Simek focused his search on the landscapes stretching beyond Mud Glyph Cave, including the Tennessee River Valley and the Cumberland Plateau, both of which are honeycombed with caves. He spent long summer days bushwhacking through the forest in scorching heat, dodging timber rattlers and slapping at chiggers as he searched for caves. As a newcomer to Tennessee, Simek was still learning to read the landscape, so he recruited a team of local cavers and amateur historians, people who knew the land intimately. It was not long before they began to find caves containing traces of prehistoric visitors—charcoal streaks from cane torches, ancient footprints, and images engraved on the walls. “Once we knew what to look for, we began finding art everywhere,” Simek says. He saw engravings of owls and a type of fish called gar, reliefs of turtles, and even portrayals of men playing stickball, a ceremonial game played by Mississippian peoples. Each year, Simek and his crew discovered more new sites and added to the catalog of Unnamed Caves.
In Europe, early twentieth-century archaeologists had developed a theory that the artworks at Lascaux and other caves were the visible remnants of prehistoric religious practices. Simek saw hints that the Unnamed Caves had also, perhaps, been the sites of religious rituals. In Eleventh Unnamed Cave, for example, he discovered the ceiling was studded with more than 100 fist-sized gobs of mud that contained half-burned stalks of river cane. The ancient Native American artists, it seemed, had set the cave’s interior ablaze with prehistoric sparklers. Sometimes Simek would slip into a chamber and find ash fallen from torches thousands of years ago preserved in the cool mud.
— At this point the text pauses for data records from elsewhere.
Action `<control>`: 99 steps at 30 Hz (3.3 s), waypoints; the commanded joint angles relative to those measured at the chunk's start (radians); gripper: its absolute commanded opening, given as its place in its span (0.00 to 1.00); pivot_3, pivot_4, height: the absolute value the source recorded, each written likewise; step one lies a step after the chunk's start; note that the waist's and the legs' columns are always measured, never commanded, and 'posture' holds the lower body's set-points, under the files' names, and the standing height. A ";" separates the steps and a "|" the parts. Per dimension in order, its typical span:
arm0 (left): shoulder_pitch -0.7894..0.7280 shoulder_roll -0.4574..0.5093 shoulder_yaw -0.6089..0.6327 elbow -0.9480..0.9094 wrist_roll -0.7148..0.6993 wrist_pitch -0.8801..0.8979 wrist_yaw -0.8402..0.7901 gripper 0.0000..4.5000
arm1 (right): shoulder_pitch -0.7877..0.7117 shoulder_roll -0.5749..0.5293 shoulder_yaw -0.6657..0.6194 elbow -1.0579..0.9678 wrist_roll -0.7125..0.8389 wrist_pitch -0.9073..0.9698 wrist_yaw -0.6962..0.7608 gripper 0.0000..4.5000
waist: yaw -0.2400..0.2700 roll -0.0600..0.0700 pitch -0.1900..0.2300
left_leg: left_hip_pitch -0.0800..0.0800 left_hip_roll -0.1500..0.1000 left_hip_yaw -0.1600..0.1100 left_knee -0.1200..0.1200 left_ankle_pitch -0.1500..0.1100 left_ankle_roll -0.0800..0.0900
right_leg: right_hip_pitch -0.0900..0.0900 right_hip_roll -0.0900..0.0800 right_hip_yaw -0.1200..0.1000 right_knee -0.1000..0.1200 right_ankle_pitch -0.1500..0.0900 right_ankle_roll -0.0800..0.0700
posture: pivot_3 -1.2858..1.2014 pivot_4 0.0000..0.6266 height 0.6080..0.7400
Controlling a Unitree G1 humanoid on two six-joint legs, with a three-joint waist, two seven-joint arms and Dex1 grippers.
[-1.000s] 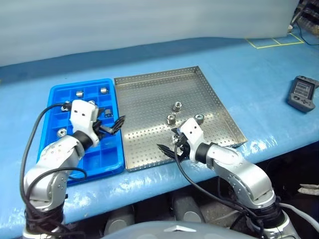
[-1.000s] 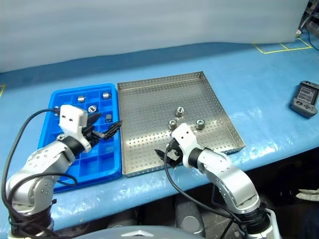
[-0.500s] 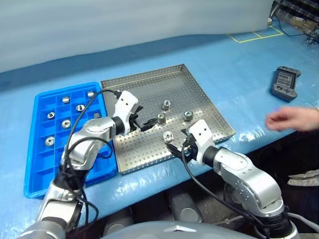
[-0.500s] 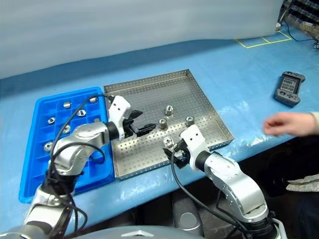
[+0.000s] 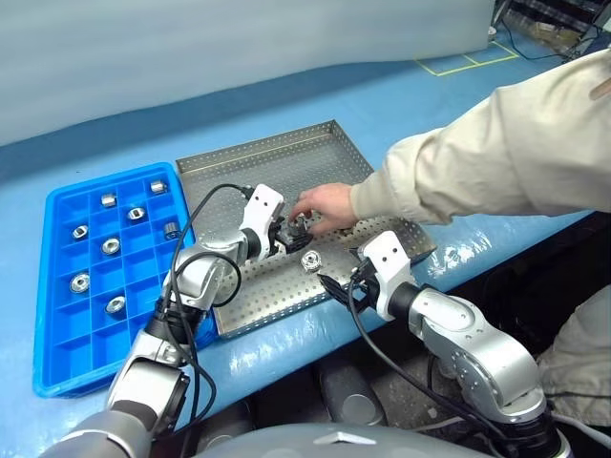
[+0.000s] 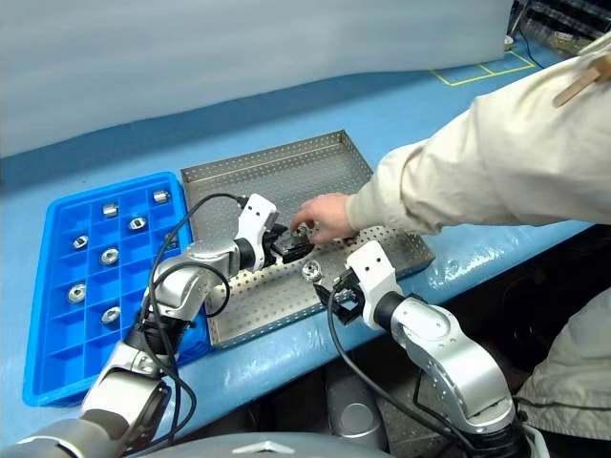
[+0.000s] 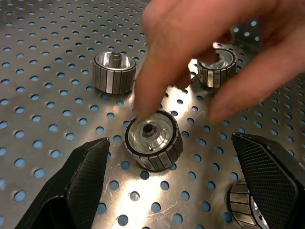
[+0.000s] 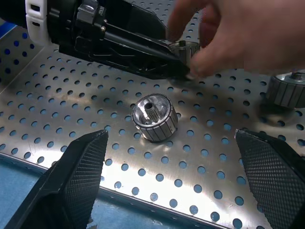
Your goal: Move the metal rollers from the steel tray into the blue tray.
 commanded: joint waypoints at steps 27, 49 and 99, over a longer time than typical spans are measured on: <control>0.040 0.011 0.037 -0.110 0.000 0.013 0.019 0.99 | -0.027 0.020 0.032 -0.018 0.006 -0.011 0.012 1.00 | 0.005 0.000 0.000 | 0.000 0.000 0.000 0.000 0.000 0.000 | 0.000 0.000 0.000 0.000 0.000 0.000 | 0.41 0.24 1.00; 0.025 0.136 -0.053 -0.238 0.017 -0.126 -0.155 0.99 | -0.028 0.001 0.011 -0.040 0.032 0.024 0.037 1.00 | 0.037 0.000 0.000 | 0.000 0.000 0.000 0.000 0.000 0.000 | 0.000 0.000 0.000 0.000 0.000 0.000 | 0.42 0.24 1.00; -0.750 -0.277 0.208 1.225 0.250 -0.625 0.393 0.99 | 0.127 0.048 0.038 -0.166 0.007 0.035 -0.110 1.00 | -0.256 -0.004 0.002 | -0.003 -0.001 0.012 0.000 -0.003 0.005 | 0.002 -0.001 0.011 -0.003 0.003 0.008 | 0.30 0.24 1.00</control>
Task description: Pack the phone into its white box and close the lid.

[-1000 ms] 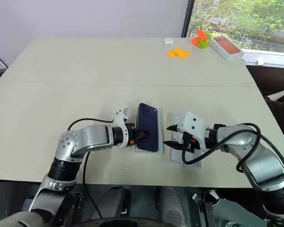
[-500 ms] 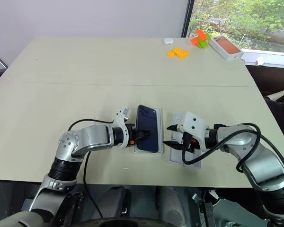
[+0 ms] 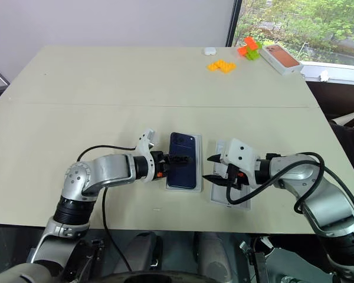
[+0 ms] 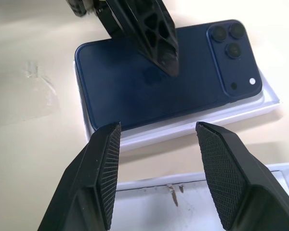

As Simek and his team explored more and more caves and recorded the iconography and location of each image, they began to detect patterns. Images carved closer to the cave entrance tended to be clearer, more realistic representations—humans holding bows, for example—while the deep, hard-to-reach galleries contained images that were more enigmatic, such as men with bird wings and panthers with eagle talons. “They seemed to be moving from mundane to transcendent,” Simek says, “from visible world to underworld.”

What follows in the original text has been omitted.